Half a million residents in estates managed by eight town councils will have to pay higher service and conservancy charges (S&CC) from April 1.
This is the first increase in 10 years for seven of the town councils - Ang Mo Kio, Marine Parade, Moulmein-Kallang, Nee Soon, Pasir Ris-Punggol, Potong Pasir and Sembawang. The exception is Jurong Town Council, which last raised its charges in 2010.
The overall increase is generally between 50 cents and $13 a month, but the hike will be split up, with the first increase in April and another one year later.
The town councils cited a higher electricity bill and increases in maintenance and operation costs for the hike.
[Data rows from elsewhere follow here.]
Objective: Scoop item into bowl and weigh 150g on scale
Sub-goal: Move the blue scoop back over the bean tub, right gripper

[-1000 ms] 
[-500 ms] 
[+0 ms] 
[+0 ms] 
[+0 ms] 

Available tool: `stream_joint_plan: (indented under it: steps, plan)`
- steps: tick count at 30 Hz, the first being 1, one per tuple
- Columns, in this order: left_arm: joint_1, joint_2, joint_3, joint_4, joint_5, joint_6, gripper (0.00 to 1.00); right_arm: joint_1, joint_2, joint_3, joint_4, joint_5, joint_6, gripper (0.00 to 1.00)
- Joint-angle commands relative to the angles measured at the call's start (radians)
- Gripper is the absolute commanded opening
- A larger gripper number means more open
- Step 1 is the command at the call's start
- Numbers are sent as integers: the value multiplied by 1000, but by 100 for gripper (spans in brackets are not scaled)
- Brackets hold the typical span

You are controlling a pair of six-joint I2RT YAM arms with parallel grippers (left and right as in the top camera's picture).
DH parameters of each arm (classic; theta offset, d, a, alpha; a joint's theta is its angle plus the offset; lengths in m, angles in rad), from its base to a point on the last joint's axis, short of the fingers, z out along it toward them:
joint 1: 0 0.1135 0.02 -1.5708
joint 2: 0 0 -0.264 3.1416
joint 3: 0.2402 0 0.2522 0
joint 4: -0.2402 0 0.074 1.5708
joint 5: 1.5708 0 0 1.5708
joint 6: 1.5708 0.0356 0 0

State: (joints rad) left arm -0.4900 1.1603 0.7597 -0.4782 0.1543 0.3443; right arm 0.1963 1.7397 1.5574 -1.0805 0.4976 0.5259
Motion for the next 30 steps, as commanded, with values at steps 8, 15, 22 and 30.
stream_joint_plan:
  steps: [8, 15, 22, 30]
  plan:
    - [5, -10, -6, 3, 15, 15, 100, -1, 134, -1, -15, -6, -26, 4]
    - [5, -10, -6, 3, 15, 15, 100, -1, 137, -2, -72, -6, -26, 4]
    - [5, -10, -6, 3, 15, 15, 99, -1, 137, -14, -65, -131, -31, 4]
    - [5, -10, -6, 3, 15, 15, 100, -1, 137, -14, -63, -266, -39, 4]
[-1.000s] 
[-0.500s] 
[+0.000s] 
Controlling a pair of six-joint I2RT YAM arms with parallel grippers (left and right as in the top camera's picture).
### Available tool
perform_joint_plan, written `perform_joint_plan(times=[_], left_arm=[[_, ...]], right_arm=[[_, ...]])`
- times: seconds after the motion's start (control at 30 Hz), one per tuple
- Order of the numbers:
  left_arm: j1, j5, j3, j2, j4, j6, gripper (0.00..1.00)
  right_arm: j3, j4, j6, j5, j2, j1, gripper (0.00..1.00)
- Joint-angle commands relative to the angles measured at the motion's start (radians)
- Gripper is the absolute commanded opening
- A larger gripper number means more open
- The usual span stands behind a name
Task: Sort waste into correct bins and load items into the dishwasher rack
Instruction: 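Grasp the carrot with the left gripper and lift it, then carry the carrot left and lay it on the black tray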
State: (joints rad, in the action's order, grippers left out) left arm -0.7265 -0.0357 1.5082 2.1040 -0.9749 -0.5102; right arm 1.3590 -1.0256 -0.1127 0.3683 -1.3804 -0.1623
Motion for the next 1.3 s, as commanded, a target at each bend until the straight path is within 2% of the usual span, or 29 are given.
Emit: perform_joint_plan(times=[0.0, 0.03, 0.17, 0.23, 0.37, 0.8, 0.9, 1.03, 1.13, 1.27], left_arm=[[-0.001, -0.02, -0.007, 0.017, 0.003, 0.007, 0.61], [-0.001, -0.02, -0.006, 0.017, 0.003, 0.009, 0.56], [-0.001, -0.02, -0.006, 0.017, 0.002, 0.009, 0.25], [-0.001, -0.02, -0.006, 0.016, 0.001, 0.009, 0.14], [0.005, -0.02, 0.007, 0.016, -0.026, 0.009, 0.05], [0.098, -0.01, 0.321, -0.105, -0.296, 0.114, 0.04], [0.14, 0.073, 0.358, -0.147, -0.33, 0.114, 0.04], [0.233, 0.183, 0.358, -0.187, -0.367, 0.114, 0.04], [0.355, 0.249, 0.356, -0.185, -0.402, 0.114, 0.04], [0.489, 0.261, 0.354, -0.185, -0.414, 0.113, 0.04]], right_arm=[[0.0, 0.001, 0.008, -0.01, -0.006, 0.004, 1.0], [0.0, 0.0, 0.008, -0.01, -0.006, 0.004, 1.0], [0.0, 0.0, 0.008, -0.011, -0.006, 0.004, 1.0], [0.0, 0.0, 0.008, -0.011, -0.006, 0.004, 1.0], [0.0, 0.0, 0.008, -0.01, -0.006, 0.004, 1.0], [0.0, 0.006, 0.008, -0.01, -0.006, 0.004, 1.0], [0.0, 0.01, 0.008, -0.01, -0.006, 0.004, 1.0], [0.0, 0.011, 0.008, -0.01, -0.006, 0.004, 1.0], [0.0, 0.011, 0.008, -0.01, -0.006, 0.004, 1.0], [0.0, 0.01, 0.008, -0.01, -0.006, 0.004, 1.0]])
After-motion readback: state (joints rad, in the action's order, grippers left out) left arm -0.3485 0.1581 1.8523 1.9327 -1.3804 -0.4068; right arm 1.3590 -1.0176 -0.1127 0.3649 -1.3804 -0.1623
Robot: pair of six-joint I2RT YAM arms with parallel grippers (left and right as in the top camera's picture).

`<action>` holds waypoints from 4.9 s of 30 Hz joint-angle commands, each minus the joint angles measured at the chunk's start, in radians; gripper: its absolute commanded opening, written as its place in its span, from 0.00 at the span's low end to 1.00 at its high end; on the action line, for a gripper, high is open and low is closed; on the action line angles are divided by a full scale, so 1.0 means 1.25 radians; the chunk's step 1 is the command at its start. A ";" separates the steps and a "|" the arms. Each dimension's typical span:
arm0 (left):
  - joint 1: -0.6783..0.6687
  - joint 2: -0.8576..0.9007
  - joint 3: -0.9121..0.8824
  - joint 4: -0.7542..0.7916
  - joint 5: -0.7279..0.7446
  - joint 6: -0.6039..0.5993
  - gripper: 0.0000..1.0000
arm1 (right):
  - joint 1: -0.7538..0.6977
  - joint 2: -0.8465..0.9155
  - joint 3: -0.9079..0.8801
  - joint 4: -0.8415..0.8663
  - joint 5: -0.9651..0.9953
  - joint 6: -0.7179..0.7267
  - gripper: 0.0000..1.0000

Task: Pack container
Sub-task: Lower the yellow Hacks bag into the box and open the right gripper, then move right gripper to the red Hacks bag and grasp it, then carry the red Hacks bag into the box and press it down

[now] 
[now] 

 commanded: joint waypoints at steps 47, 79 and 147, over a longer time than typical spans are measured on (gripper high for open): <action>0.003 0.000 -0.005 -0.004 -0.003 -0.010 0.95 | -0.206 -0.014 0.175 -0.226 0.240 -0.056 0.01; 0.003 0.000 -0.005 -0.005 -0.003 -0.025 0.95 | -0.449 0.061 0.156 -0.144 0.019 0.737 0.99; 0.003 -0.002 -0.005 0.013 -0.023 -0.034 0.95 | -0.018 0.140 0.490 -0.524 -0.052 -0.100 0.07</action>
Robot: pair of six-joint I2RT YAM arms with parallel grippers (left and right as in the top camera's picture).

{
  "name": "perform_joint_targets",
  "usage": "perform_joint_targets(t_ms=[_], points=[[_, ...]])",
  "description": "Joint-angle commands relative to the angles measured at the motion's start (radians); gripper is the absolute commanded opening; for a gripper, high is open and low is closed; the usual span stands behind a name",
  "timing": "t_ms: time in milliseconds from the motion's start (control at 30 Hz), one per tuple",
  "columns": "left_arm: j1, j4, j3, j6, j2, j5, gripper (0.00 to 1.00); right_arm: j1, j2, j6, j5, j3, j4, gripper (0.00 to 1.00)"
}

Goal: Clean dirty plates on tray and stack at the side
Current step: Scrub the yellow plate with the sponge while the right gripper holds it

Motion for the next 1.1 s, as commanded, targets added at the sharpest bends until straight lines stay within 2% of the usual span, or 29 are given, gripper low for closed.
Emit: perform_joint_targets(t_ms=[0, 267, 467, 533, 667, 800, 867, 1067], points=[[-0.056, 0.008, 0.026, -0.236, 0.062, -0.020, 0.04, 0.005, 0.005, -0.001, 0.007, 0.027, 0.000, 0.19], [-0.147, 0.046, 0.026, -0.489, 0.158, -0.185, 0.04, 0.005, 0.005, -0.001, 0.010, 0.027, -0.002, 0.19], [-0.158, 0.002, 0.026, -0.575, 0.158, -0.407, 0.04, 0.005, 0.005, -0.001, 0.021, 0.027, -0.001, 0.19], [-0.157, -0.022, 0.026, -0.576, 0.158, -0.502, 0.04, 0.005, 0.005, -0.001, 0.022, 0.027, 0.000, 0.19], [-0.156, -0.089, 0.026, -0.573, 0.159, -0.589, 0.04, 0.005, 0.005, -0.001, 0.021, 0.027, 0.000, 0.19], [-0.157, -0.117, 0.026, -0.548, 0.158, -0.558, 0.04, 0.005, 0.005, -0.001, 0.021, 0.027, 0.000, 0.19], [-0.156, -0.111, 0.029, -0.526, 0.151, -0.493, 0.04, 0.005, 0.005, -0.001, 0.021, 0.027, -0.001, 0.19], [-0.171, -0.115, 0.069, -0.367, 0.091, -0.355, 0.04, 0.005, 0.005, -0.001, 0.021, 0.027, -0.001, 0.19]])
The remaining seven People's Action Party-run town councils last raised their fees in 2012, citing similar reasons. The Workers' Party-run Aljunied-Hougang-Punggol East Town Council has yet to raise its rates, although its chairman Sylvia Lim said in January that it may have to do so, though not as a first resort.
The eight town councils raising municipal fees said they were breaking the hike into two parts to lessen the impact of the change.
From April, fees for homes will go up by 50 cents to $8.50, depending on flat type. For commercial units, they go up by 10 cents to 21 cents per sq m, and for cooked food stalls, by $9.90 to $15.83.
The second increase comes from April 1 next year. Homeowners will pay up to $6.50 more; those in commercial properties seven cents to 11 cents more per sq m; and those with cooked food stalls $9.50 to $12 more.
Sembawang Town Council, which announced the increase on Thursday for all eight town councils, explained how rising costs and inflation had made the hike unavoidable.
It said the town councils have resisted increases for 10 years even when the inflation rate hit a high of 6.6 per cent in 2008. However, it has become increasingly difficult to continue operations at current rates, with several town councils running into operating deficits.
The rising cost of electricity took the lion's share of the increase, where utilities account for 35 per cent of operating costs. Electricity tariffs had shot up by 66 per cent between 2004 and January this year, it said.
In particular, the total bill to maintain and run lifts has gone up by $7.2 million a year for the eight town councils, with the addition of 1,800 new lifts and 3,800 upgraded lifts that stop on every floor. This cost is set to go up as more new lifts are completed in the next couple of years.
Higher maintenance and operation costs is another factor, it said, without giving figures. It projects further cost increases with more covered walkways, car porches, hard courts, children's playgrounds and fitness corners.
But the chairman of Sembawang Town Council, Mr Hawazi Daipi, said the town councils will continue to be prudent in manging spending and will explore new cost-saving measures, such as energy-efficient lighting and bulk procurements.
Mr Hawazi, who is also Senior Parliamentary Secretary for Education and Manpower, also welcomed the Finance Minister's recent announcement of one-off S&CC rebates of one to three months depending on flat type.
He added that the town councils will work with MPs and community organisations to help residents who face difficulties paying their S&CC charges.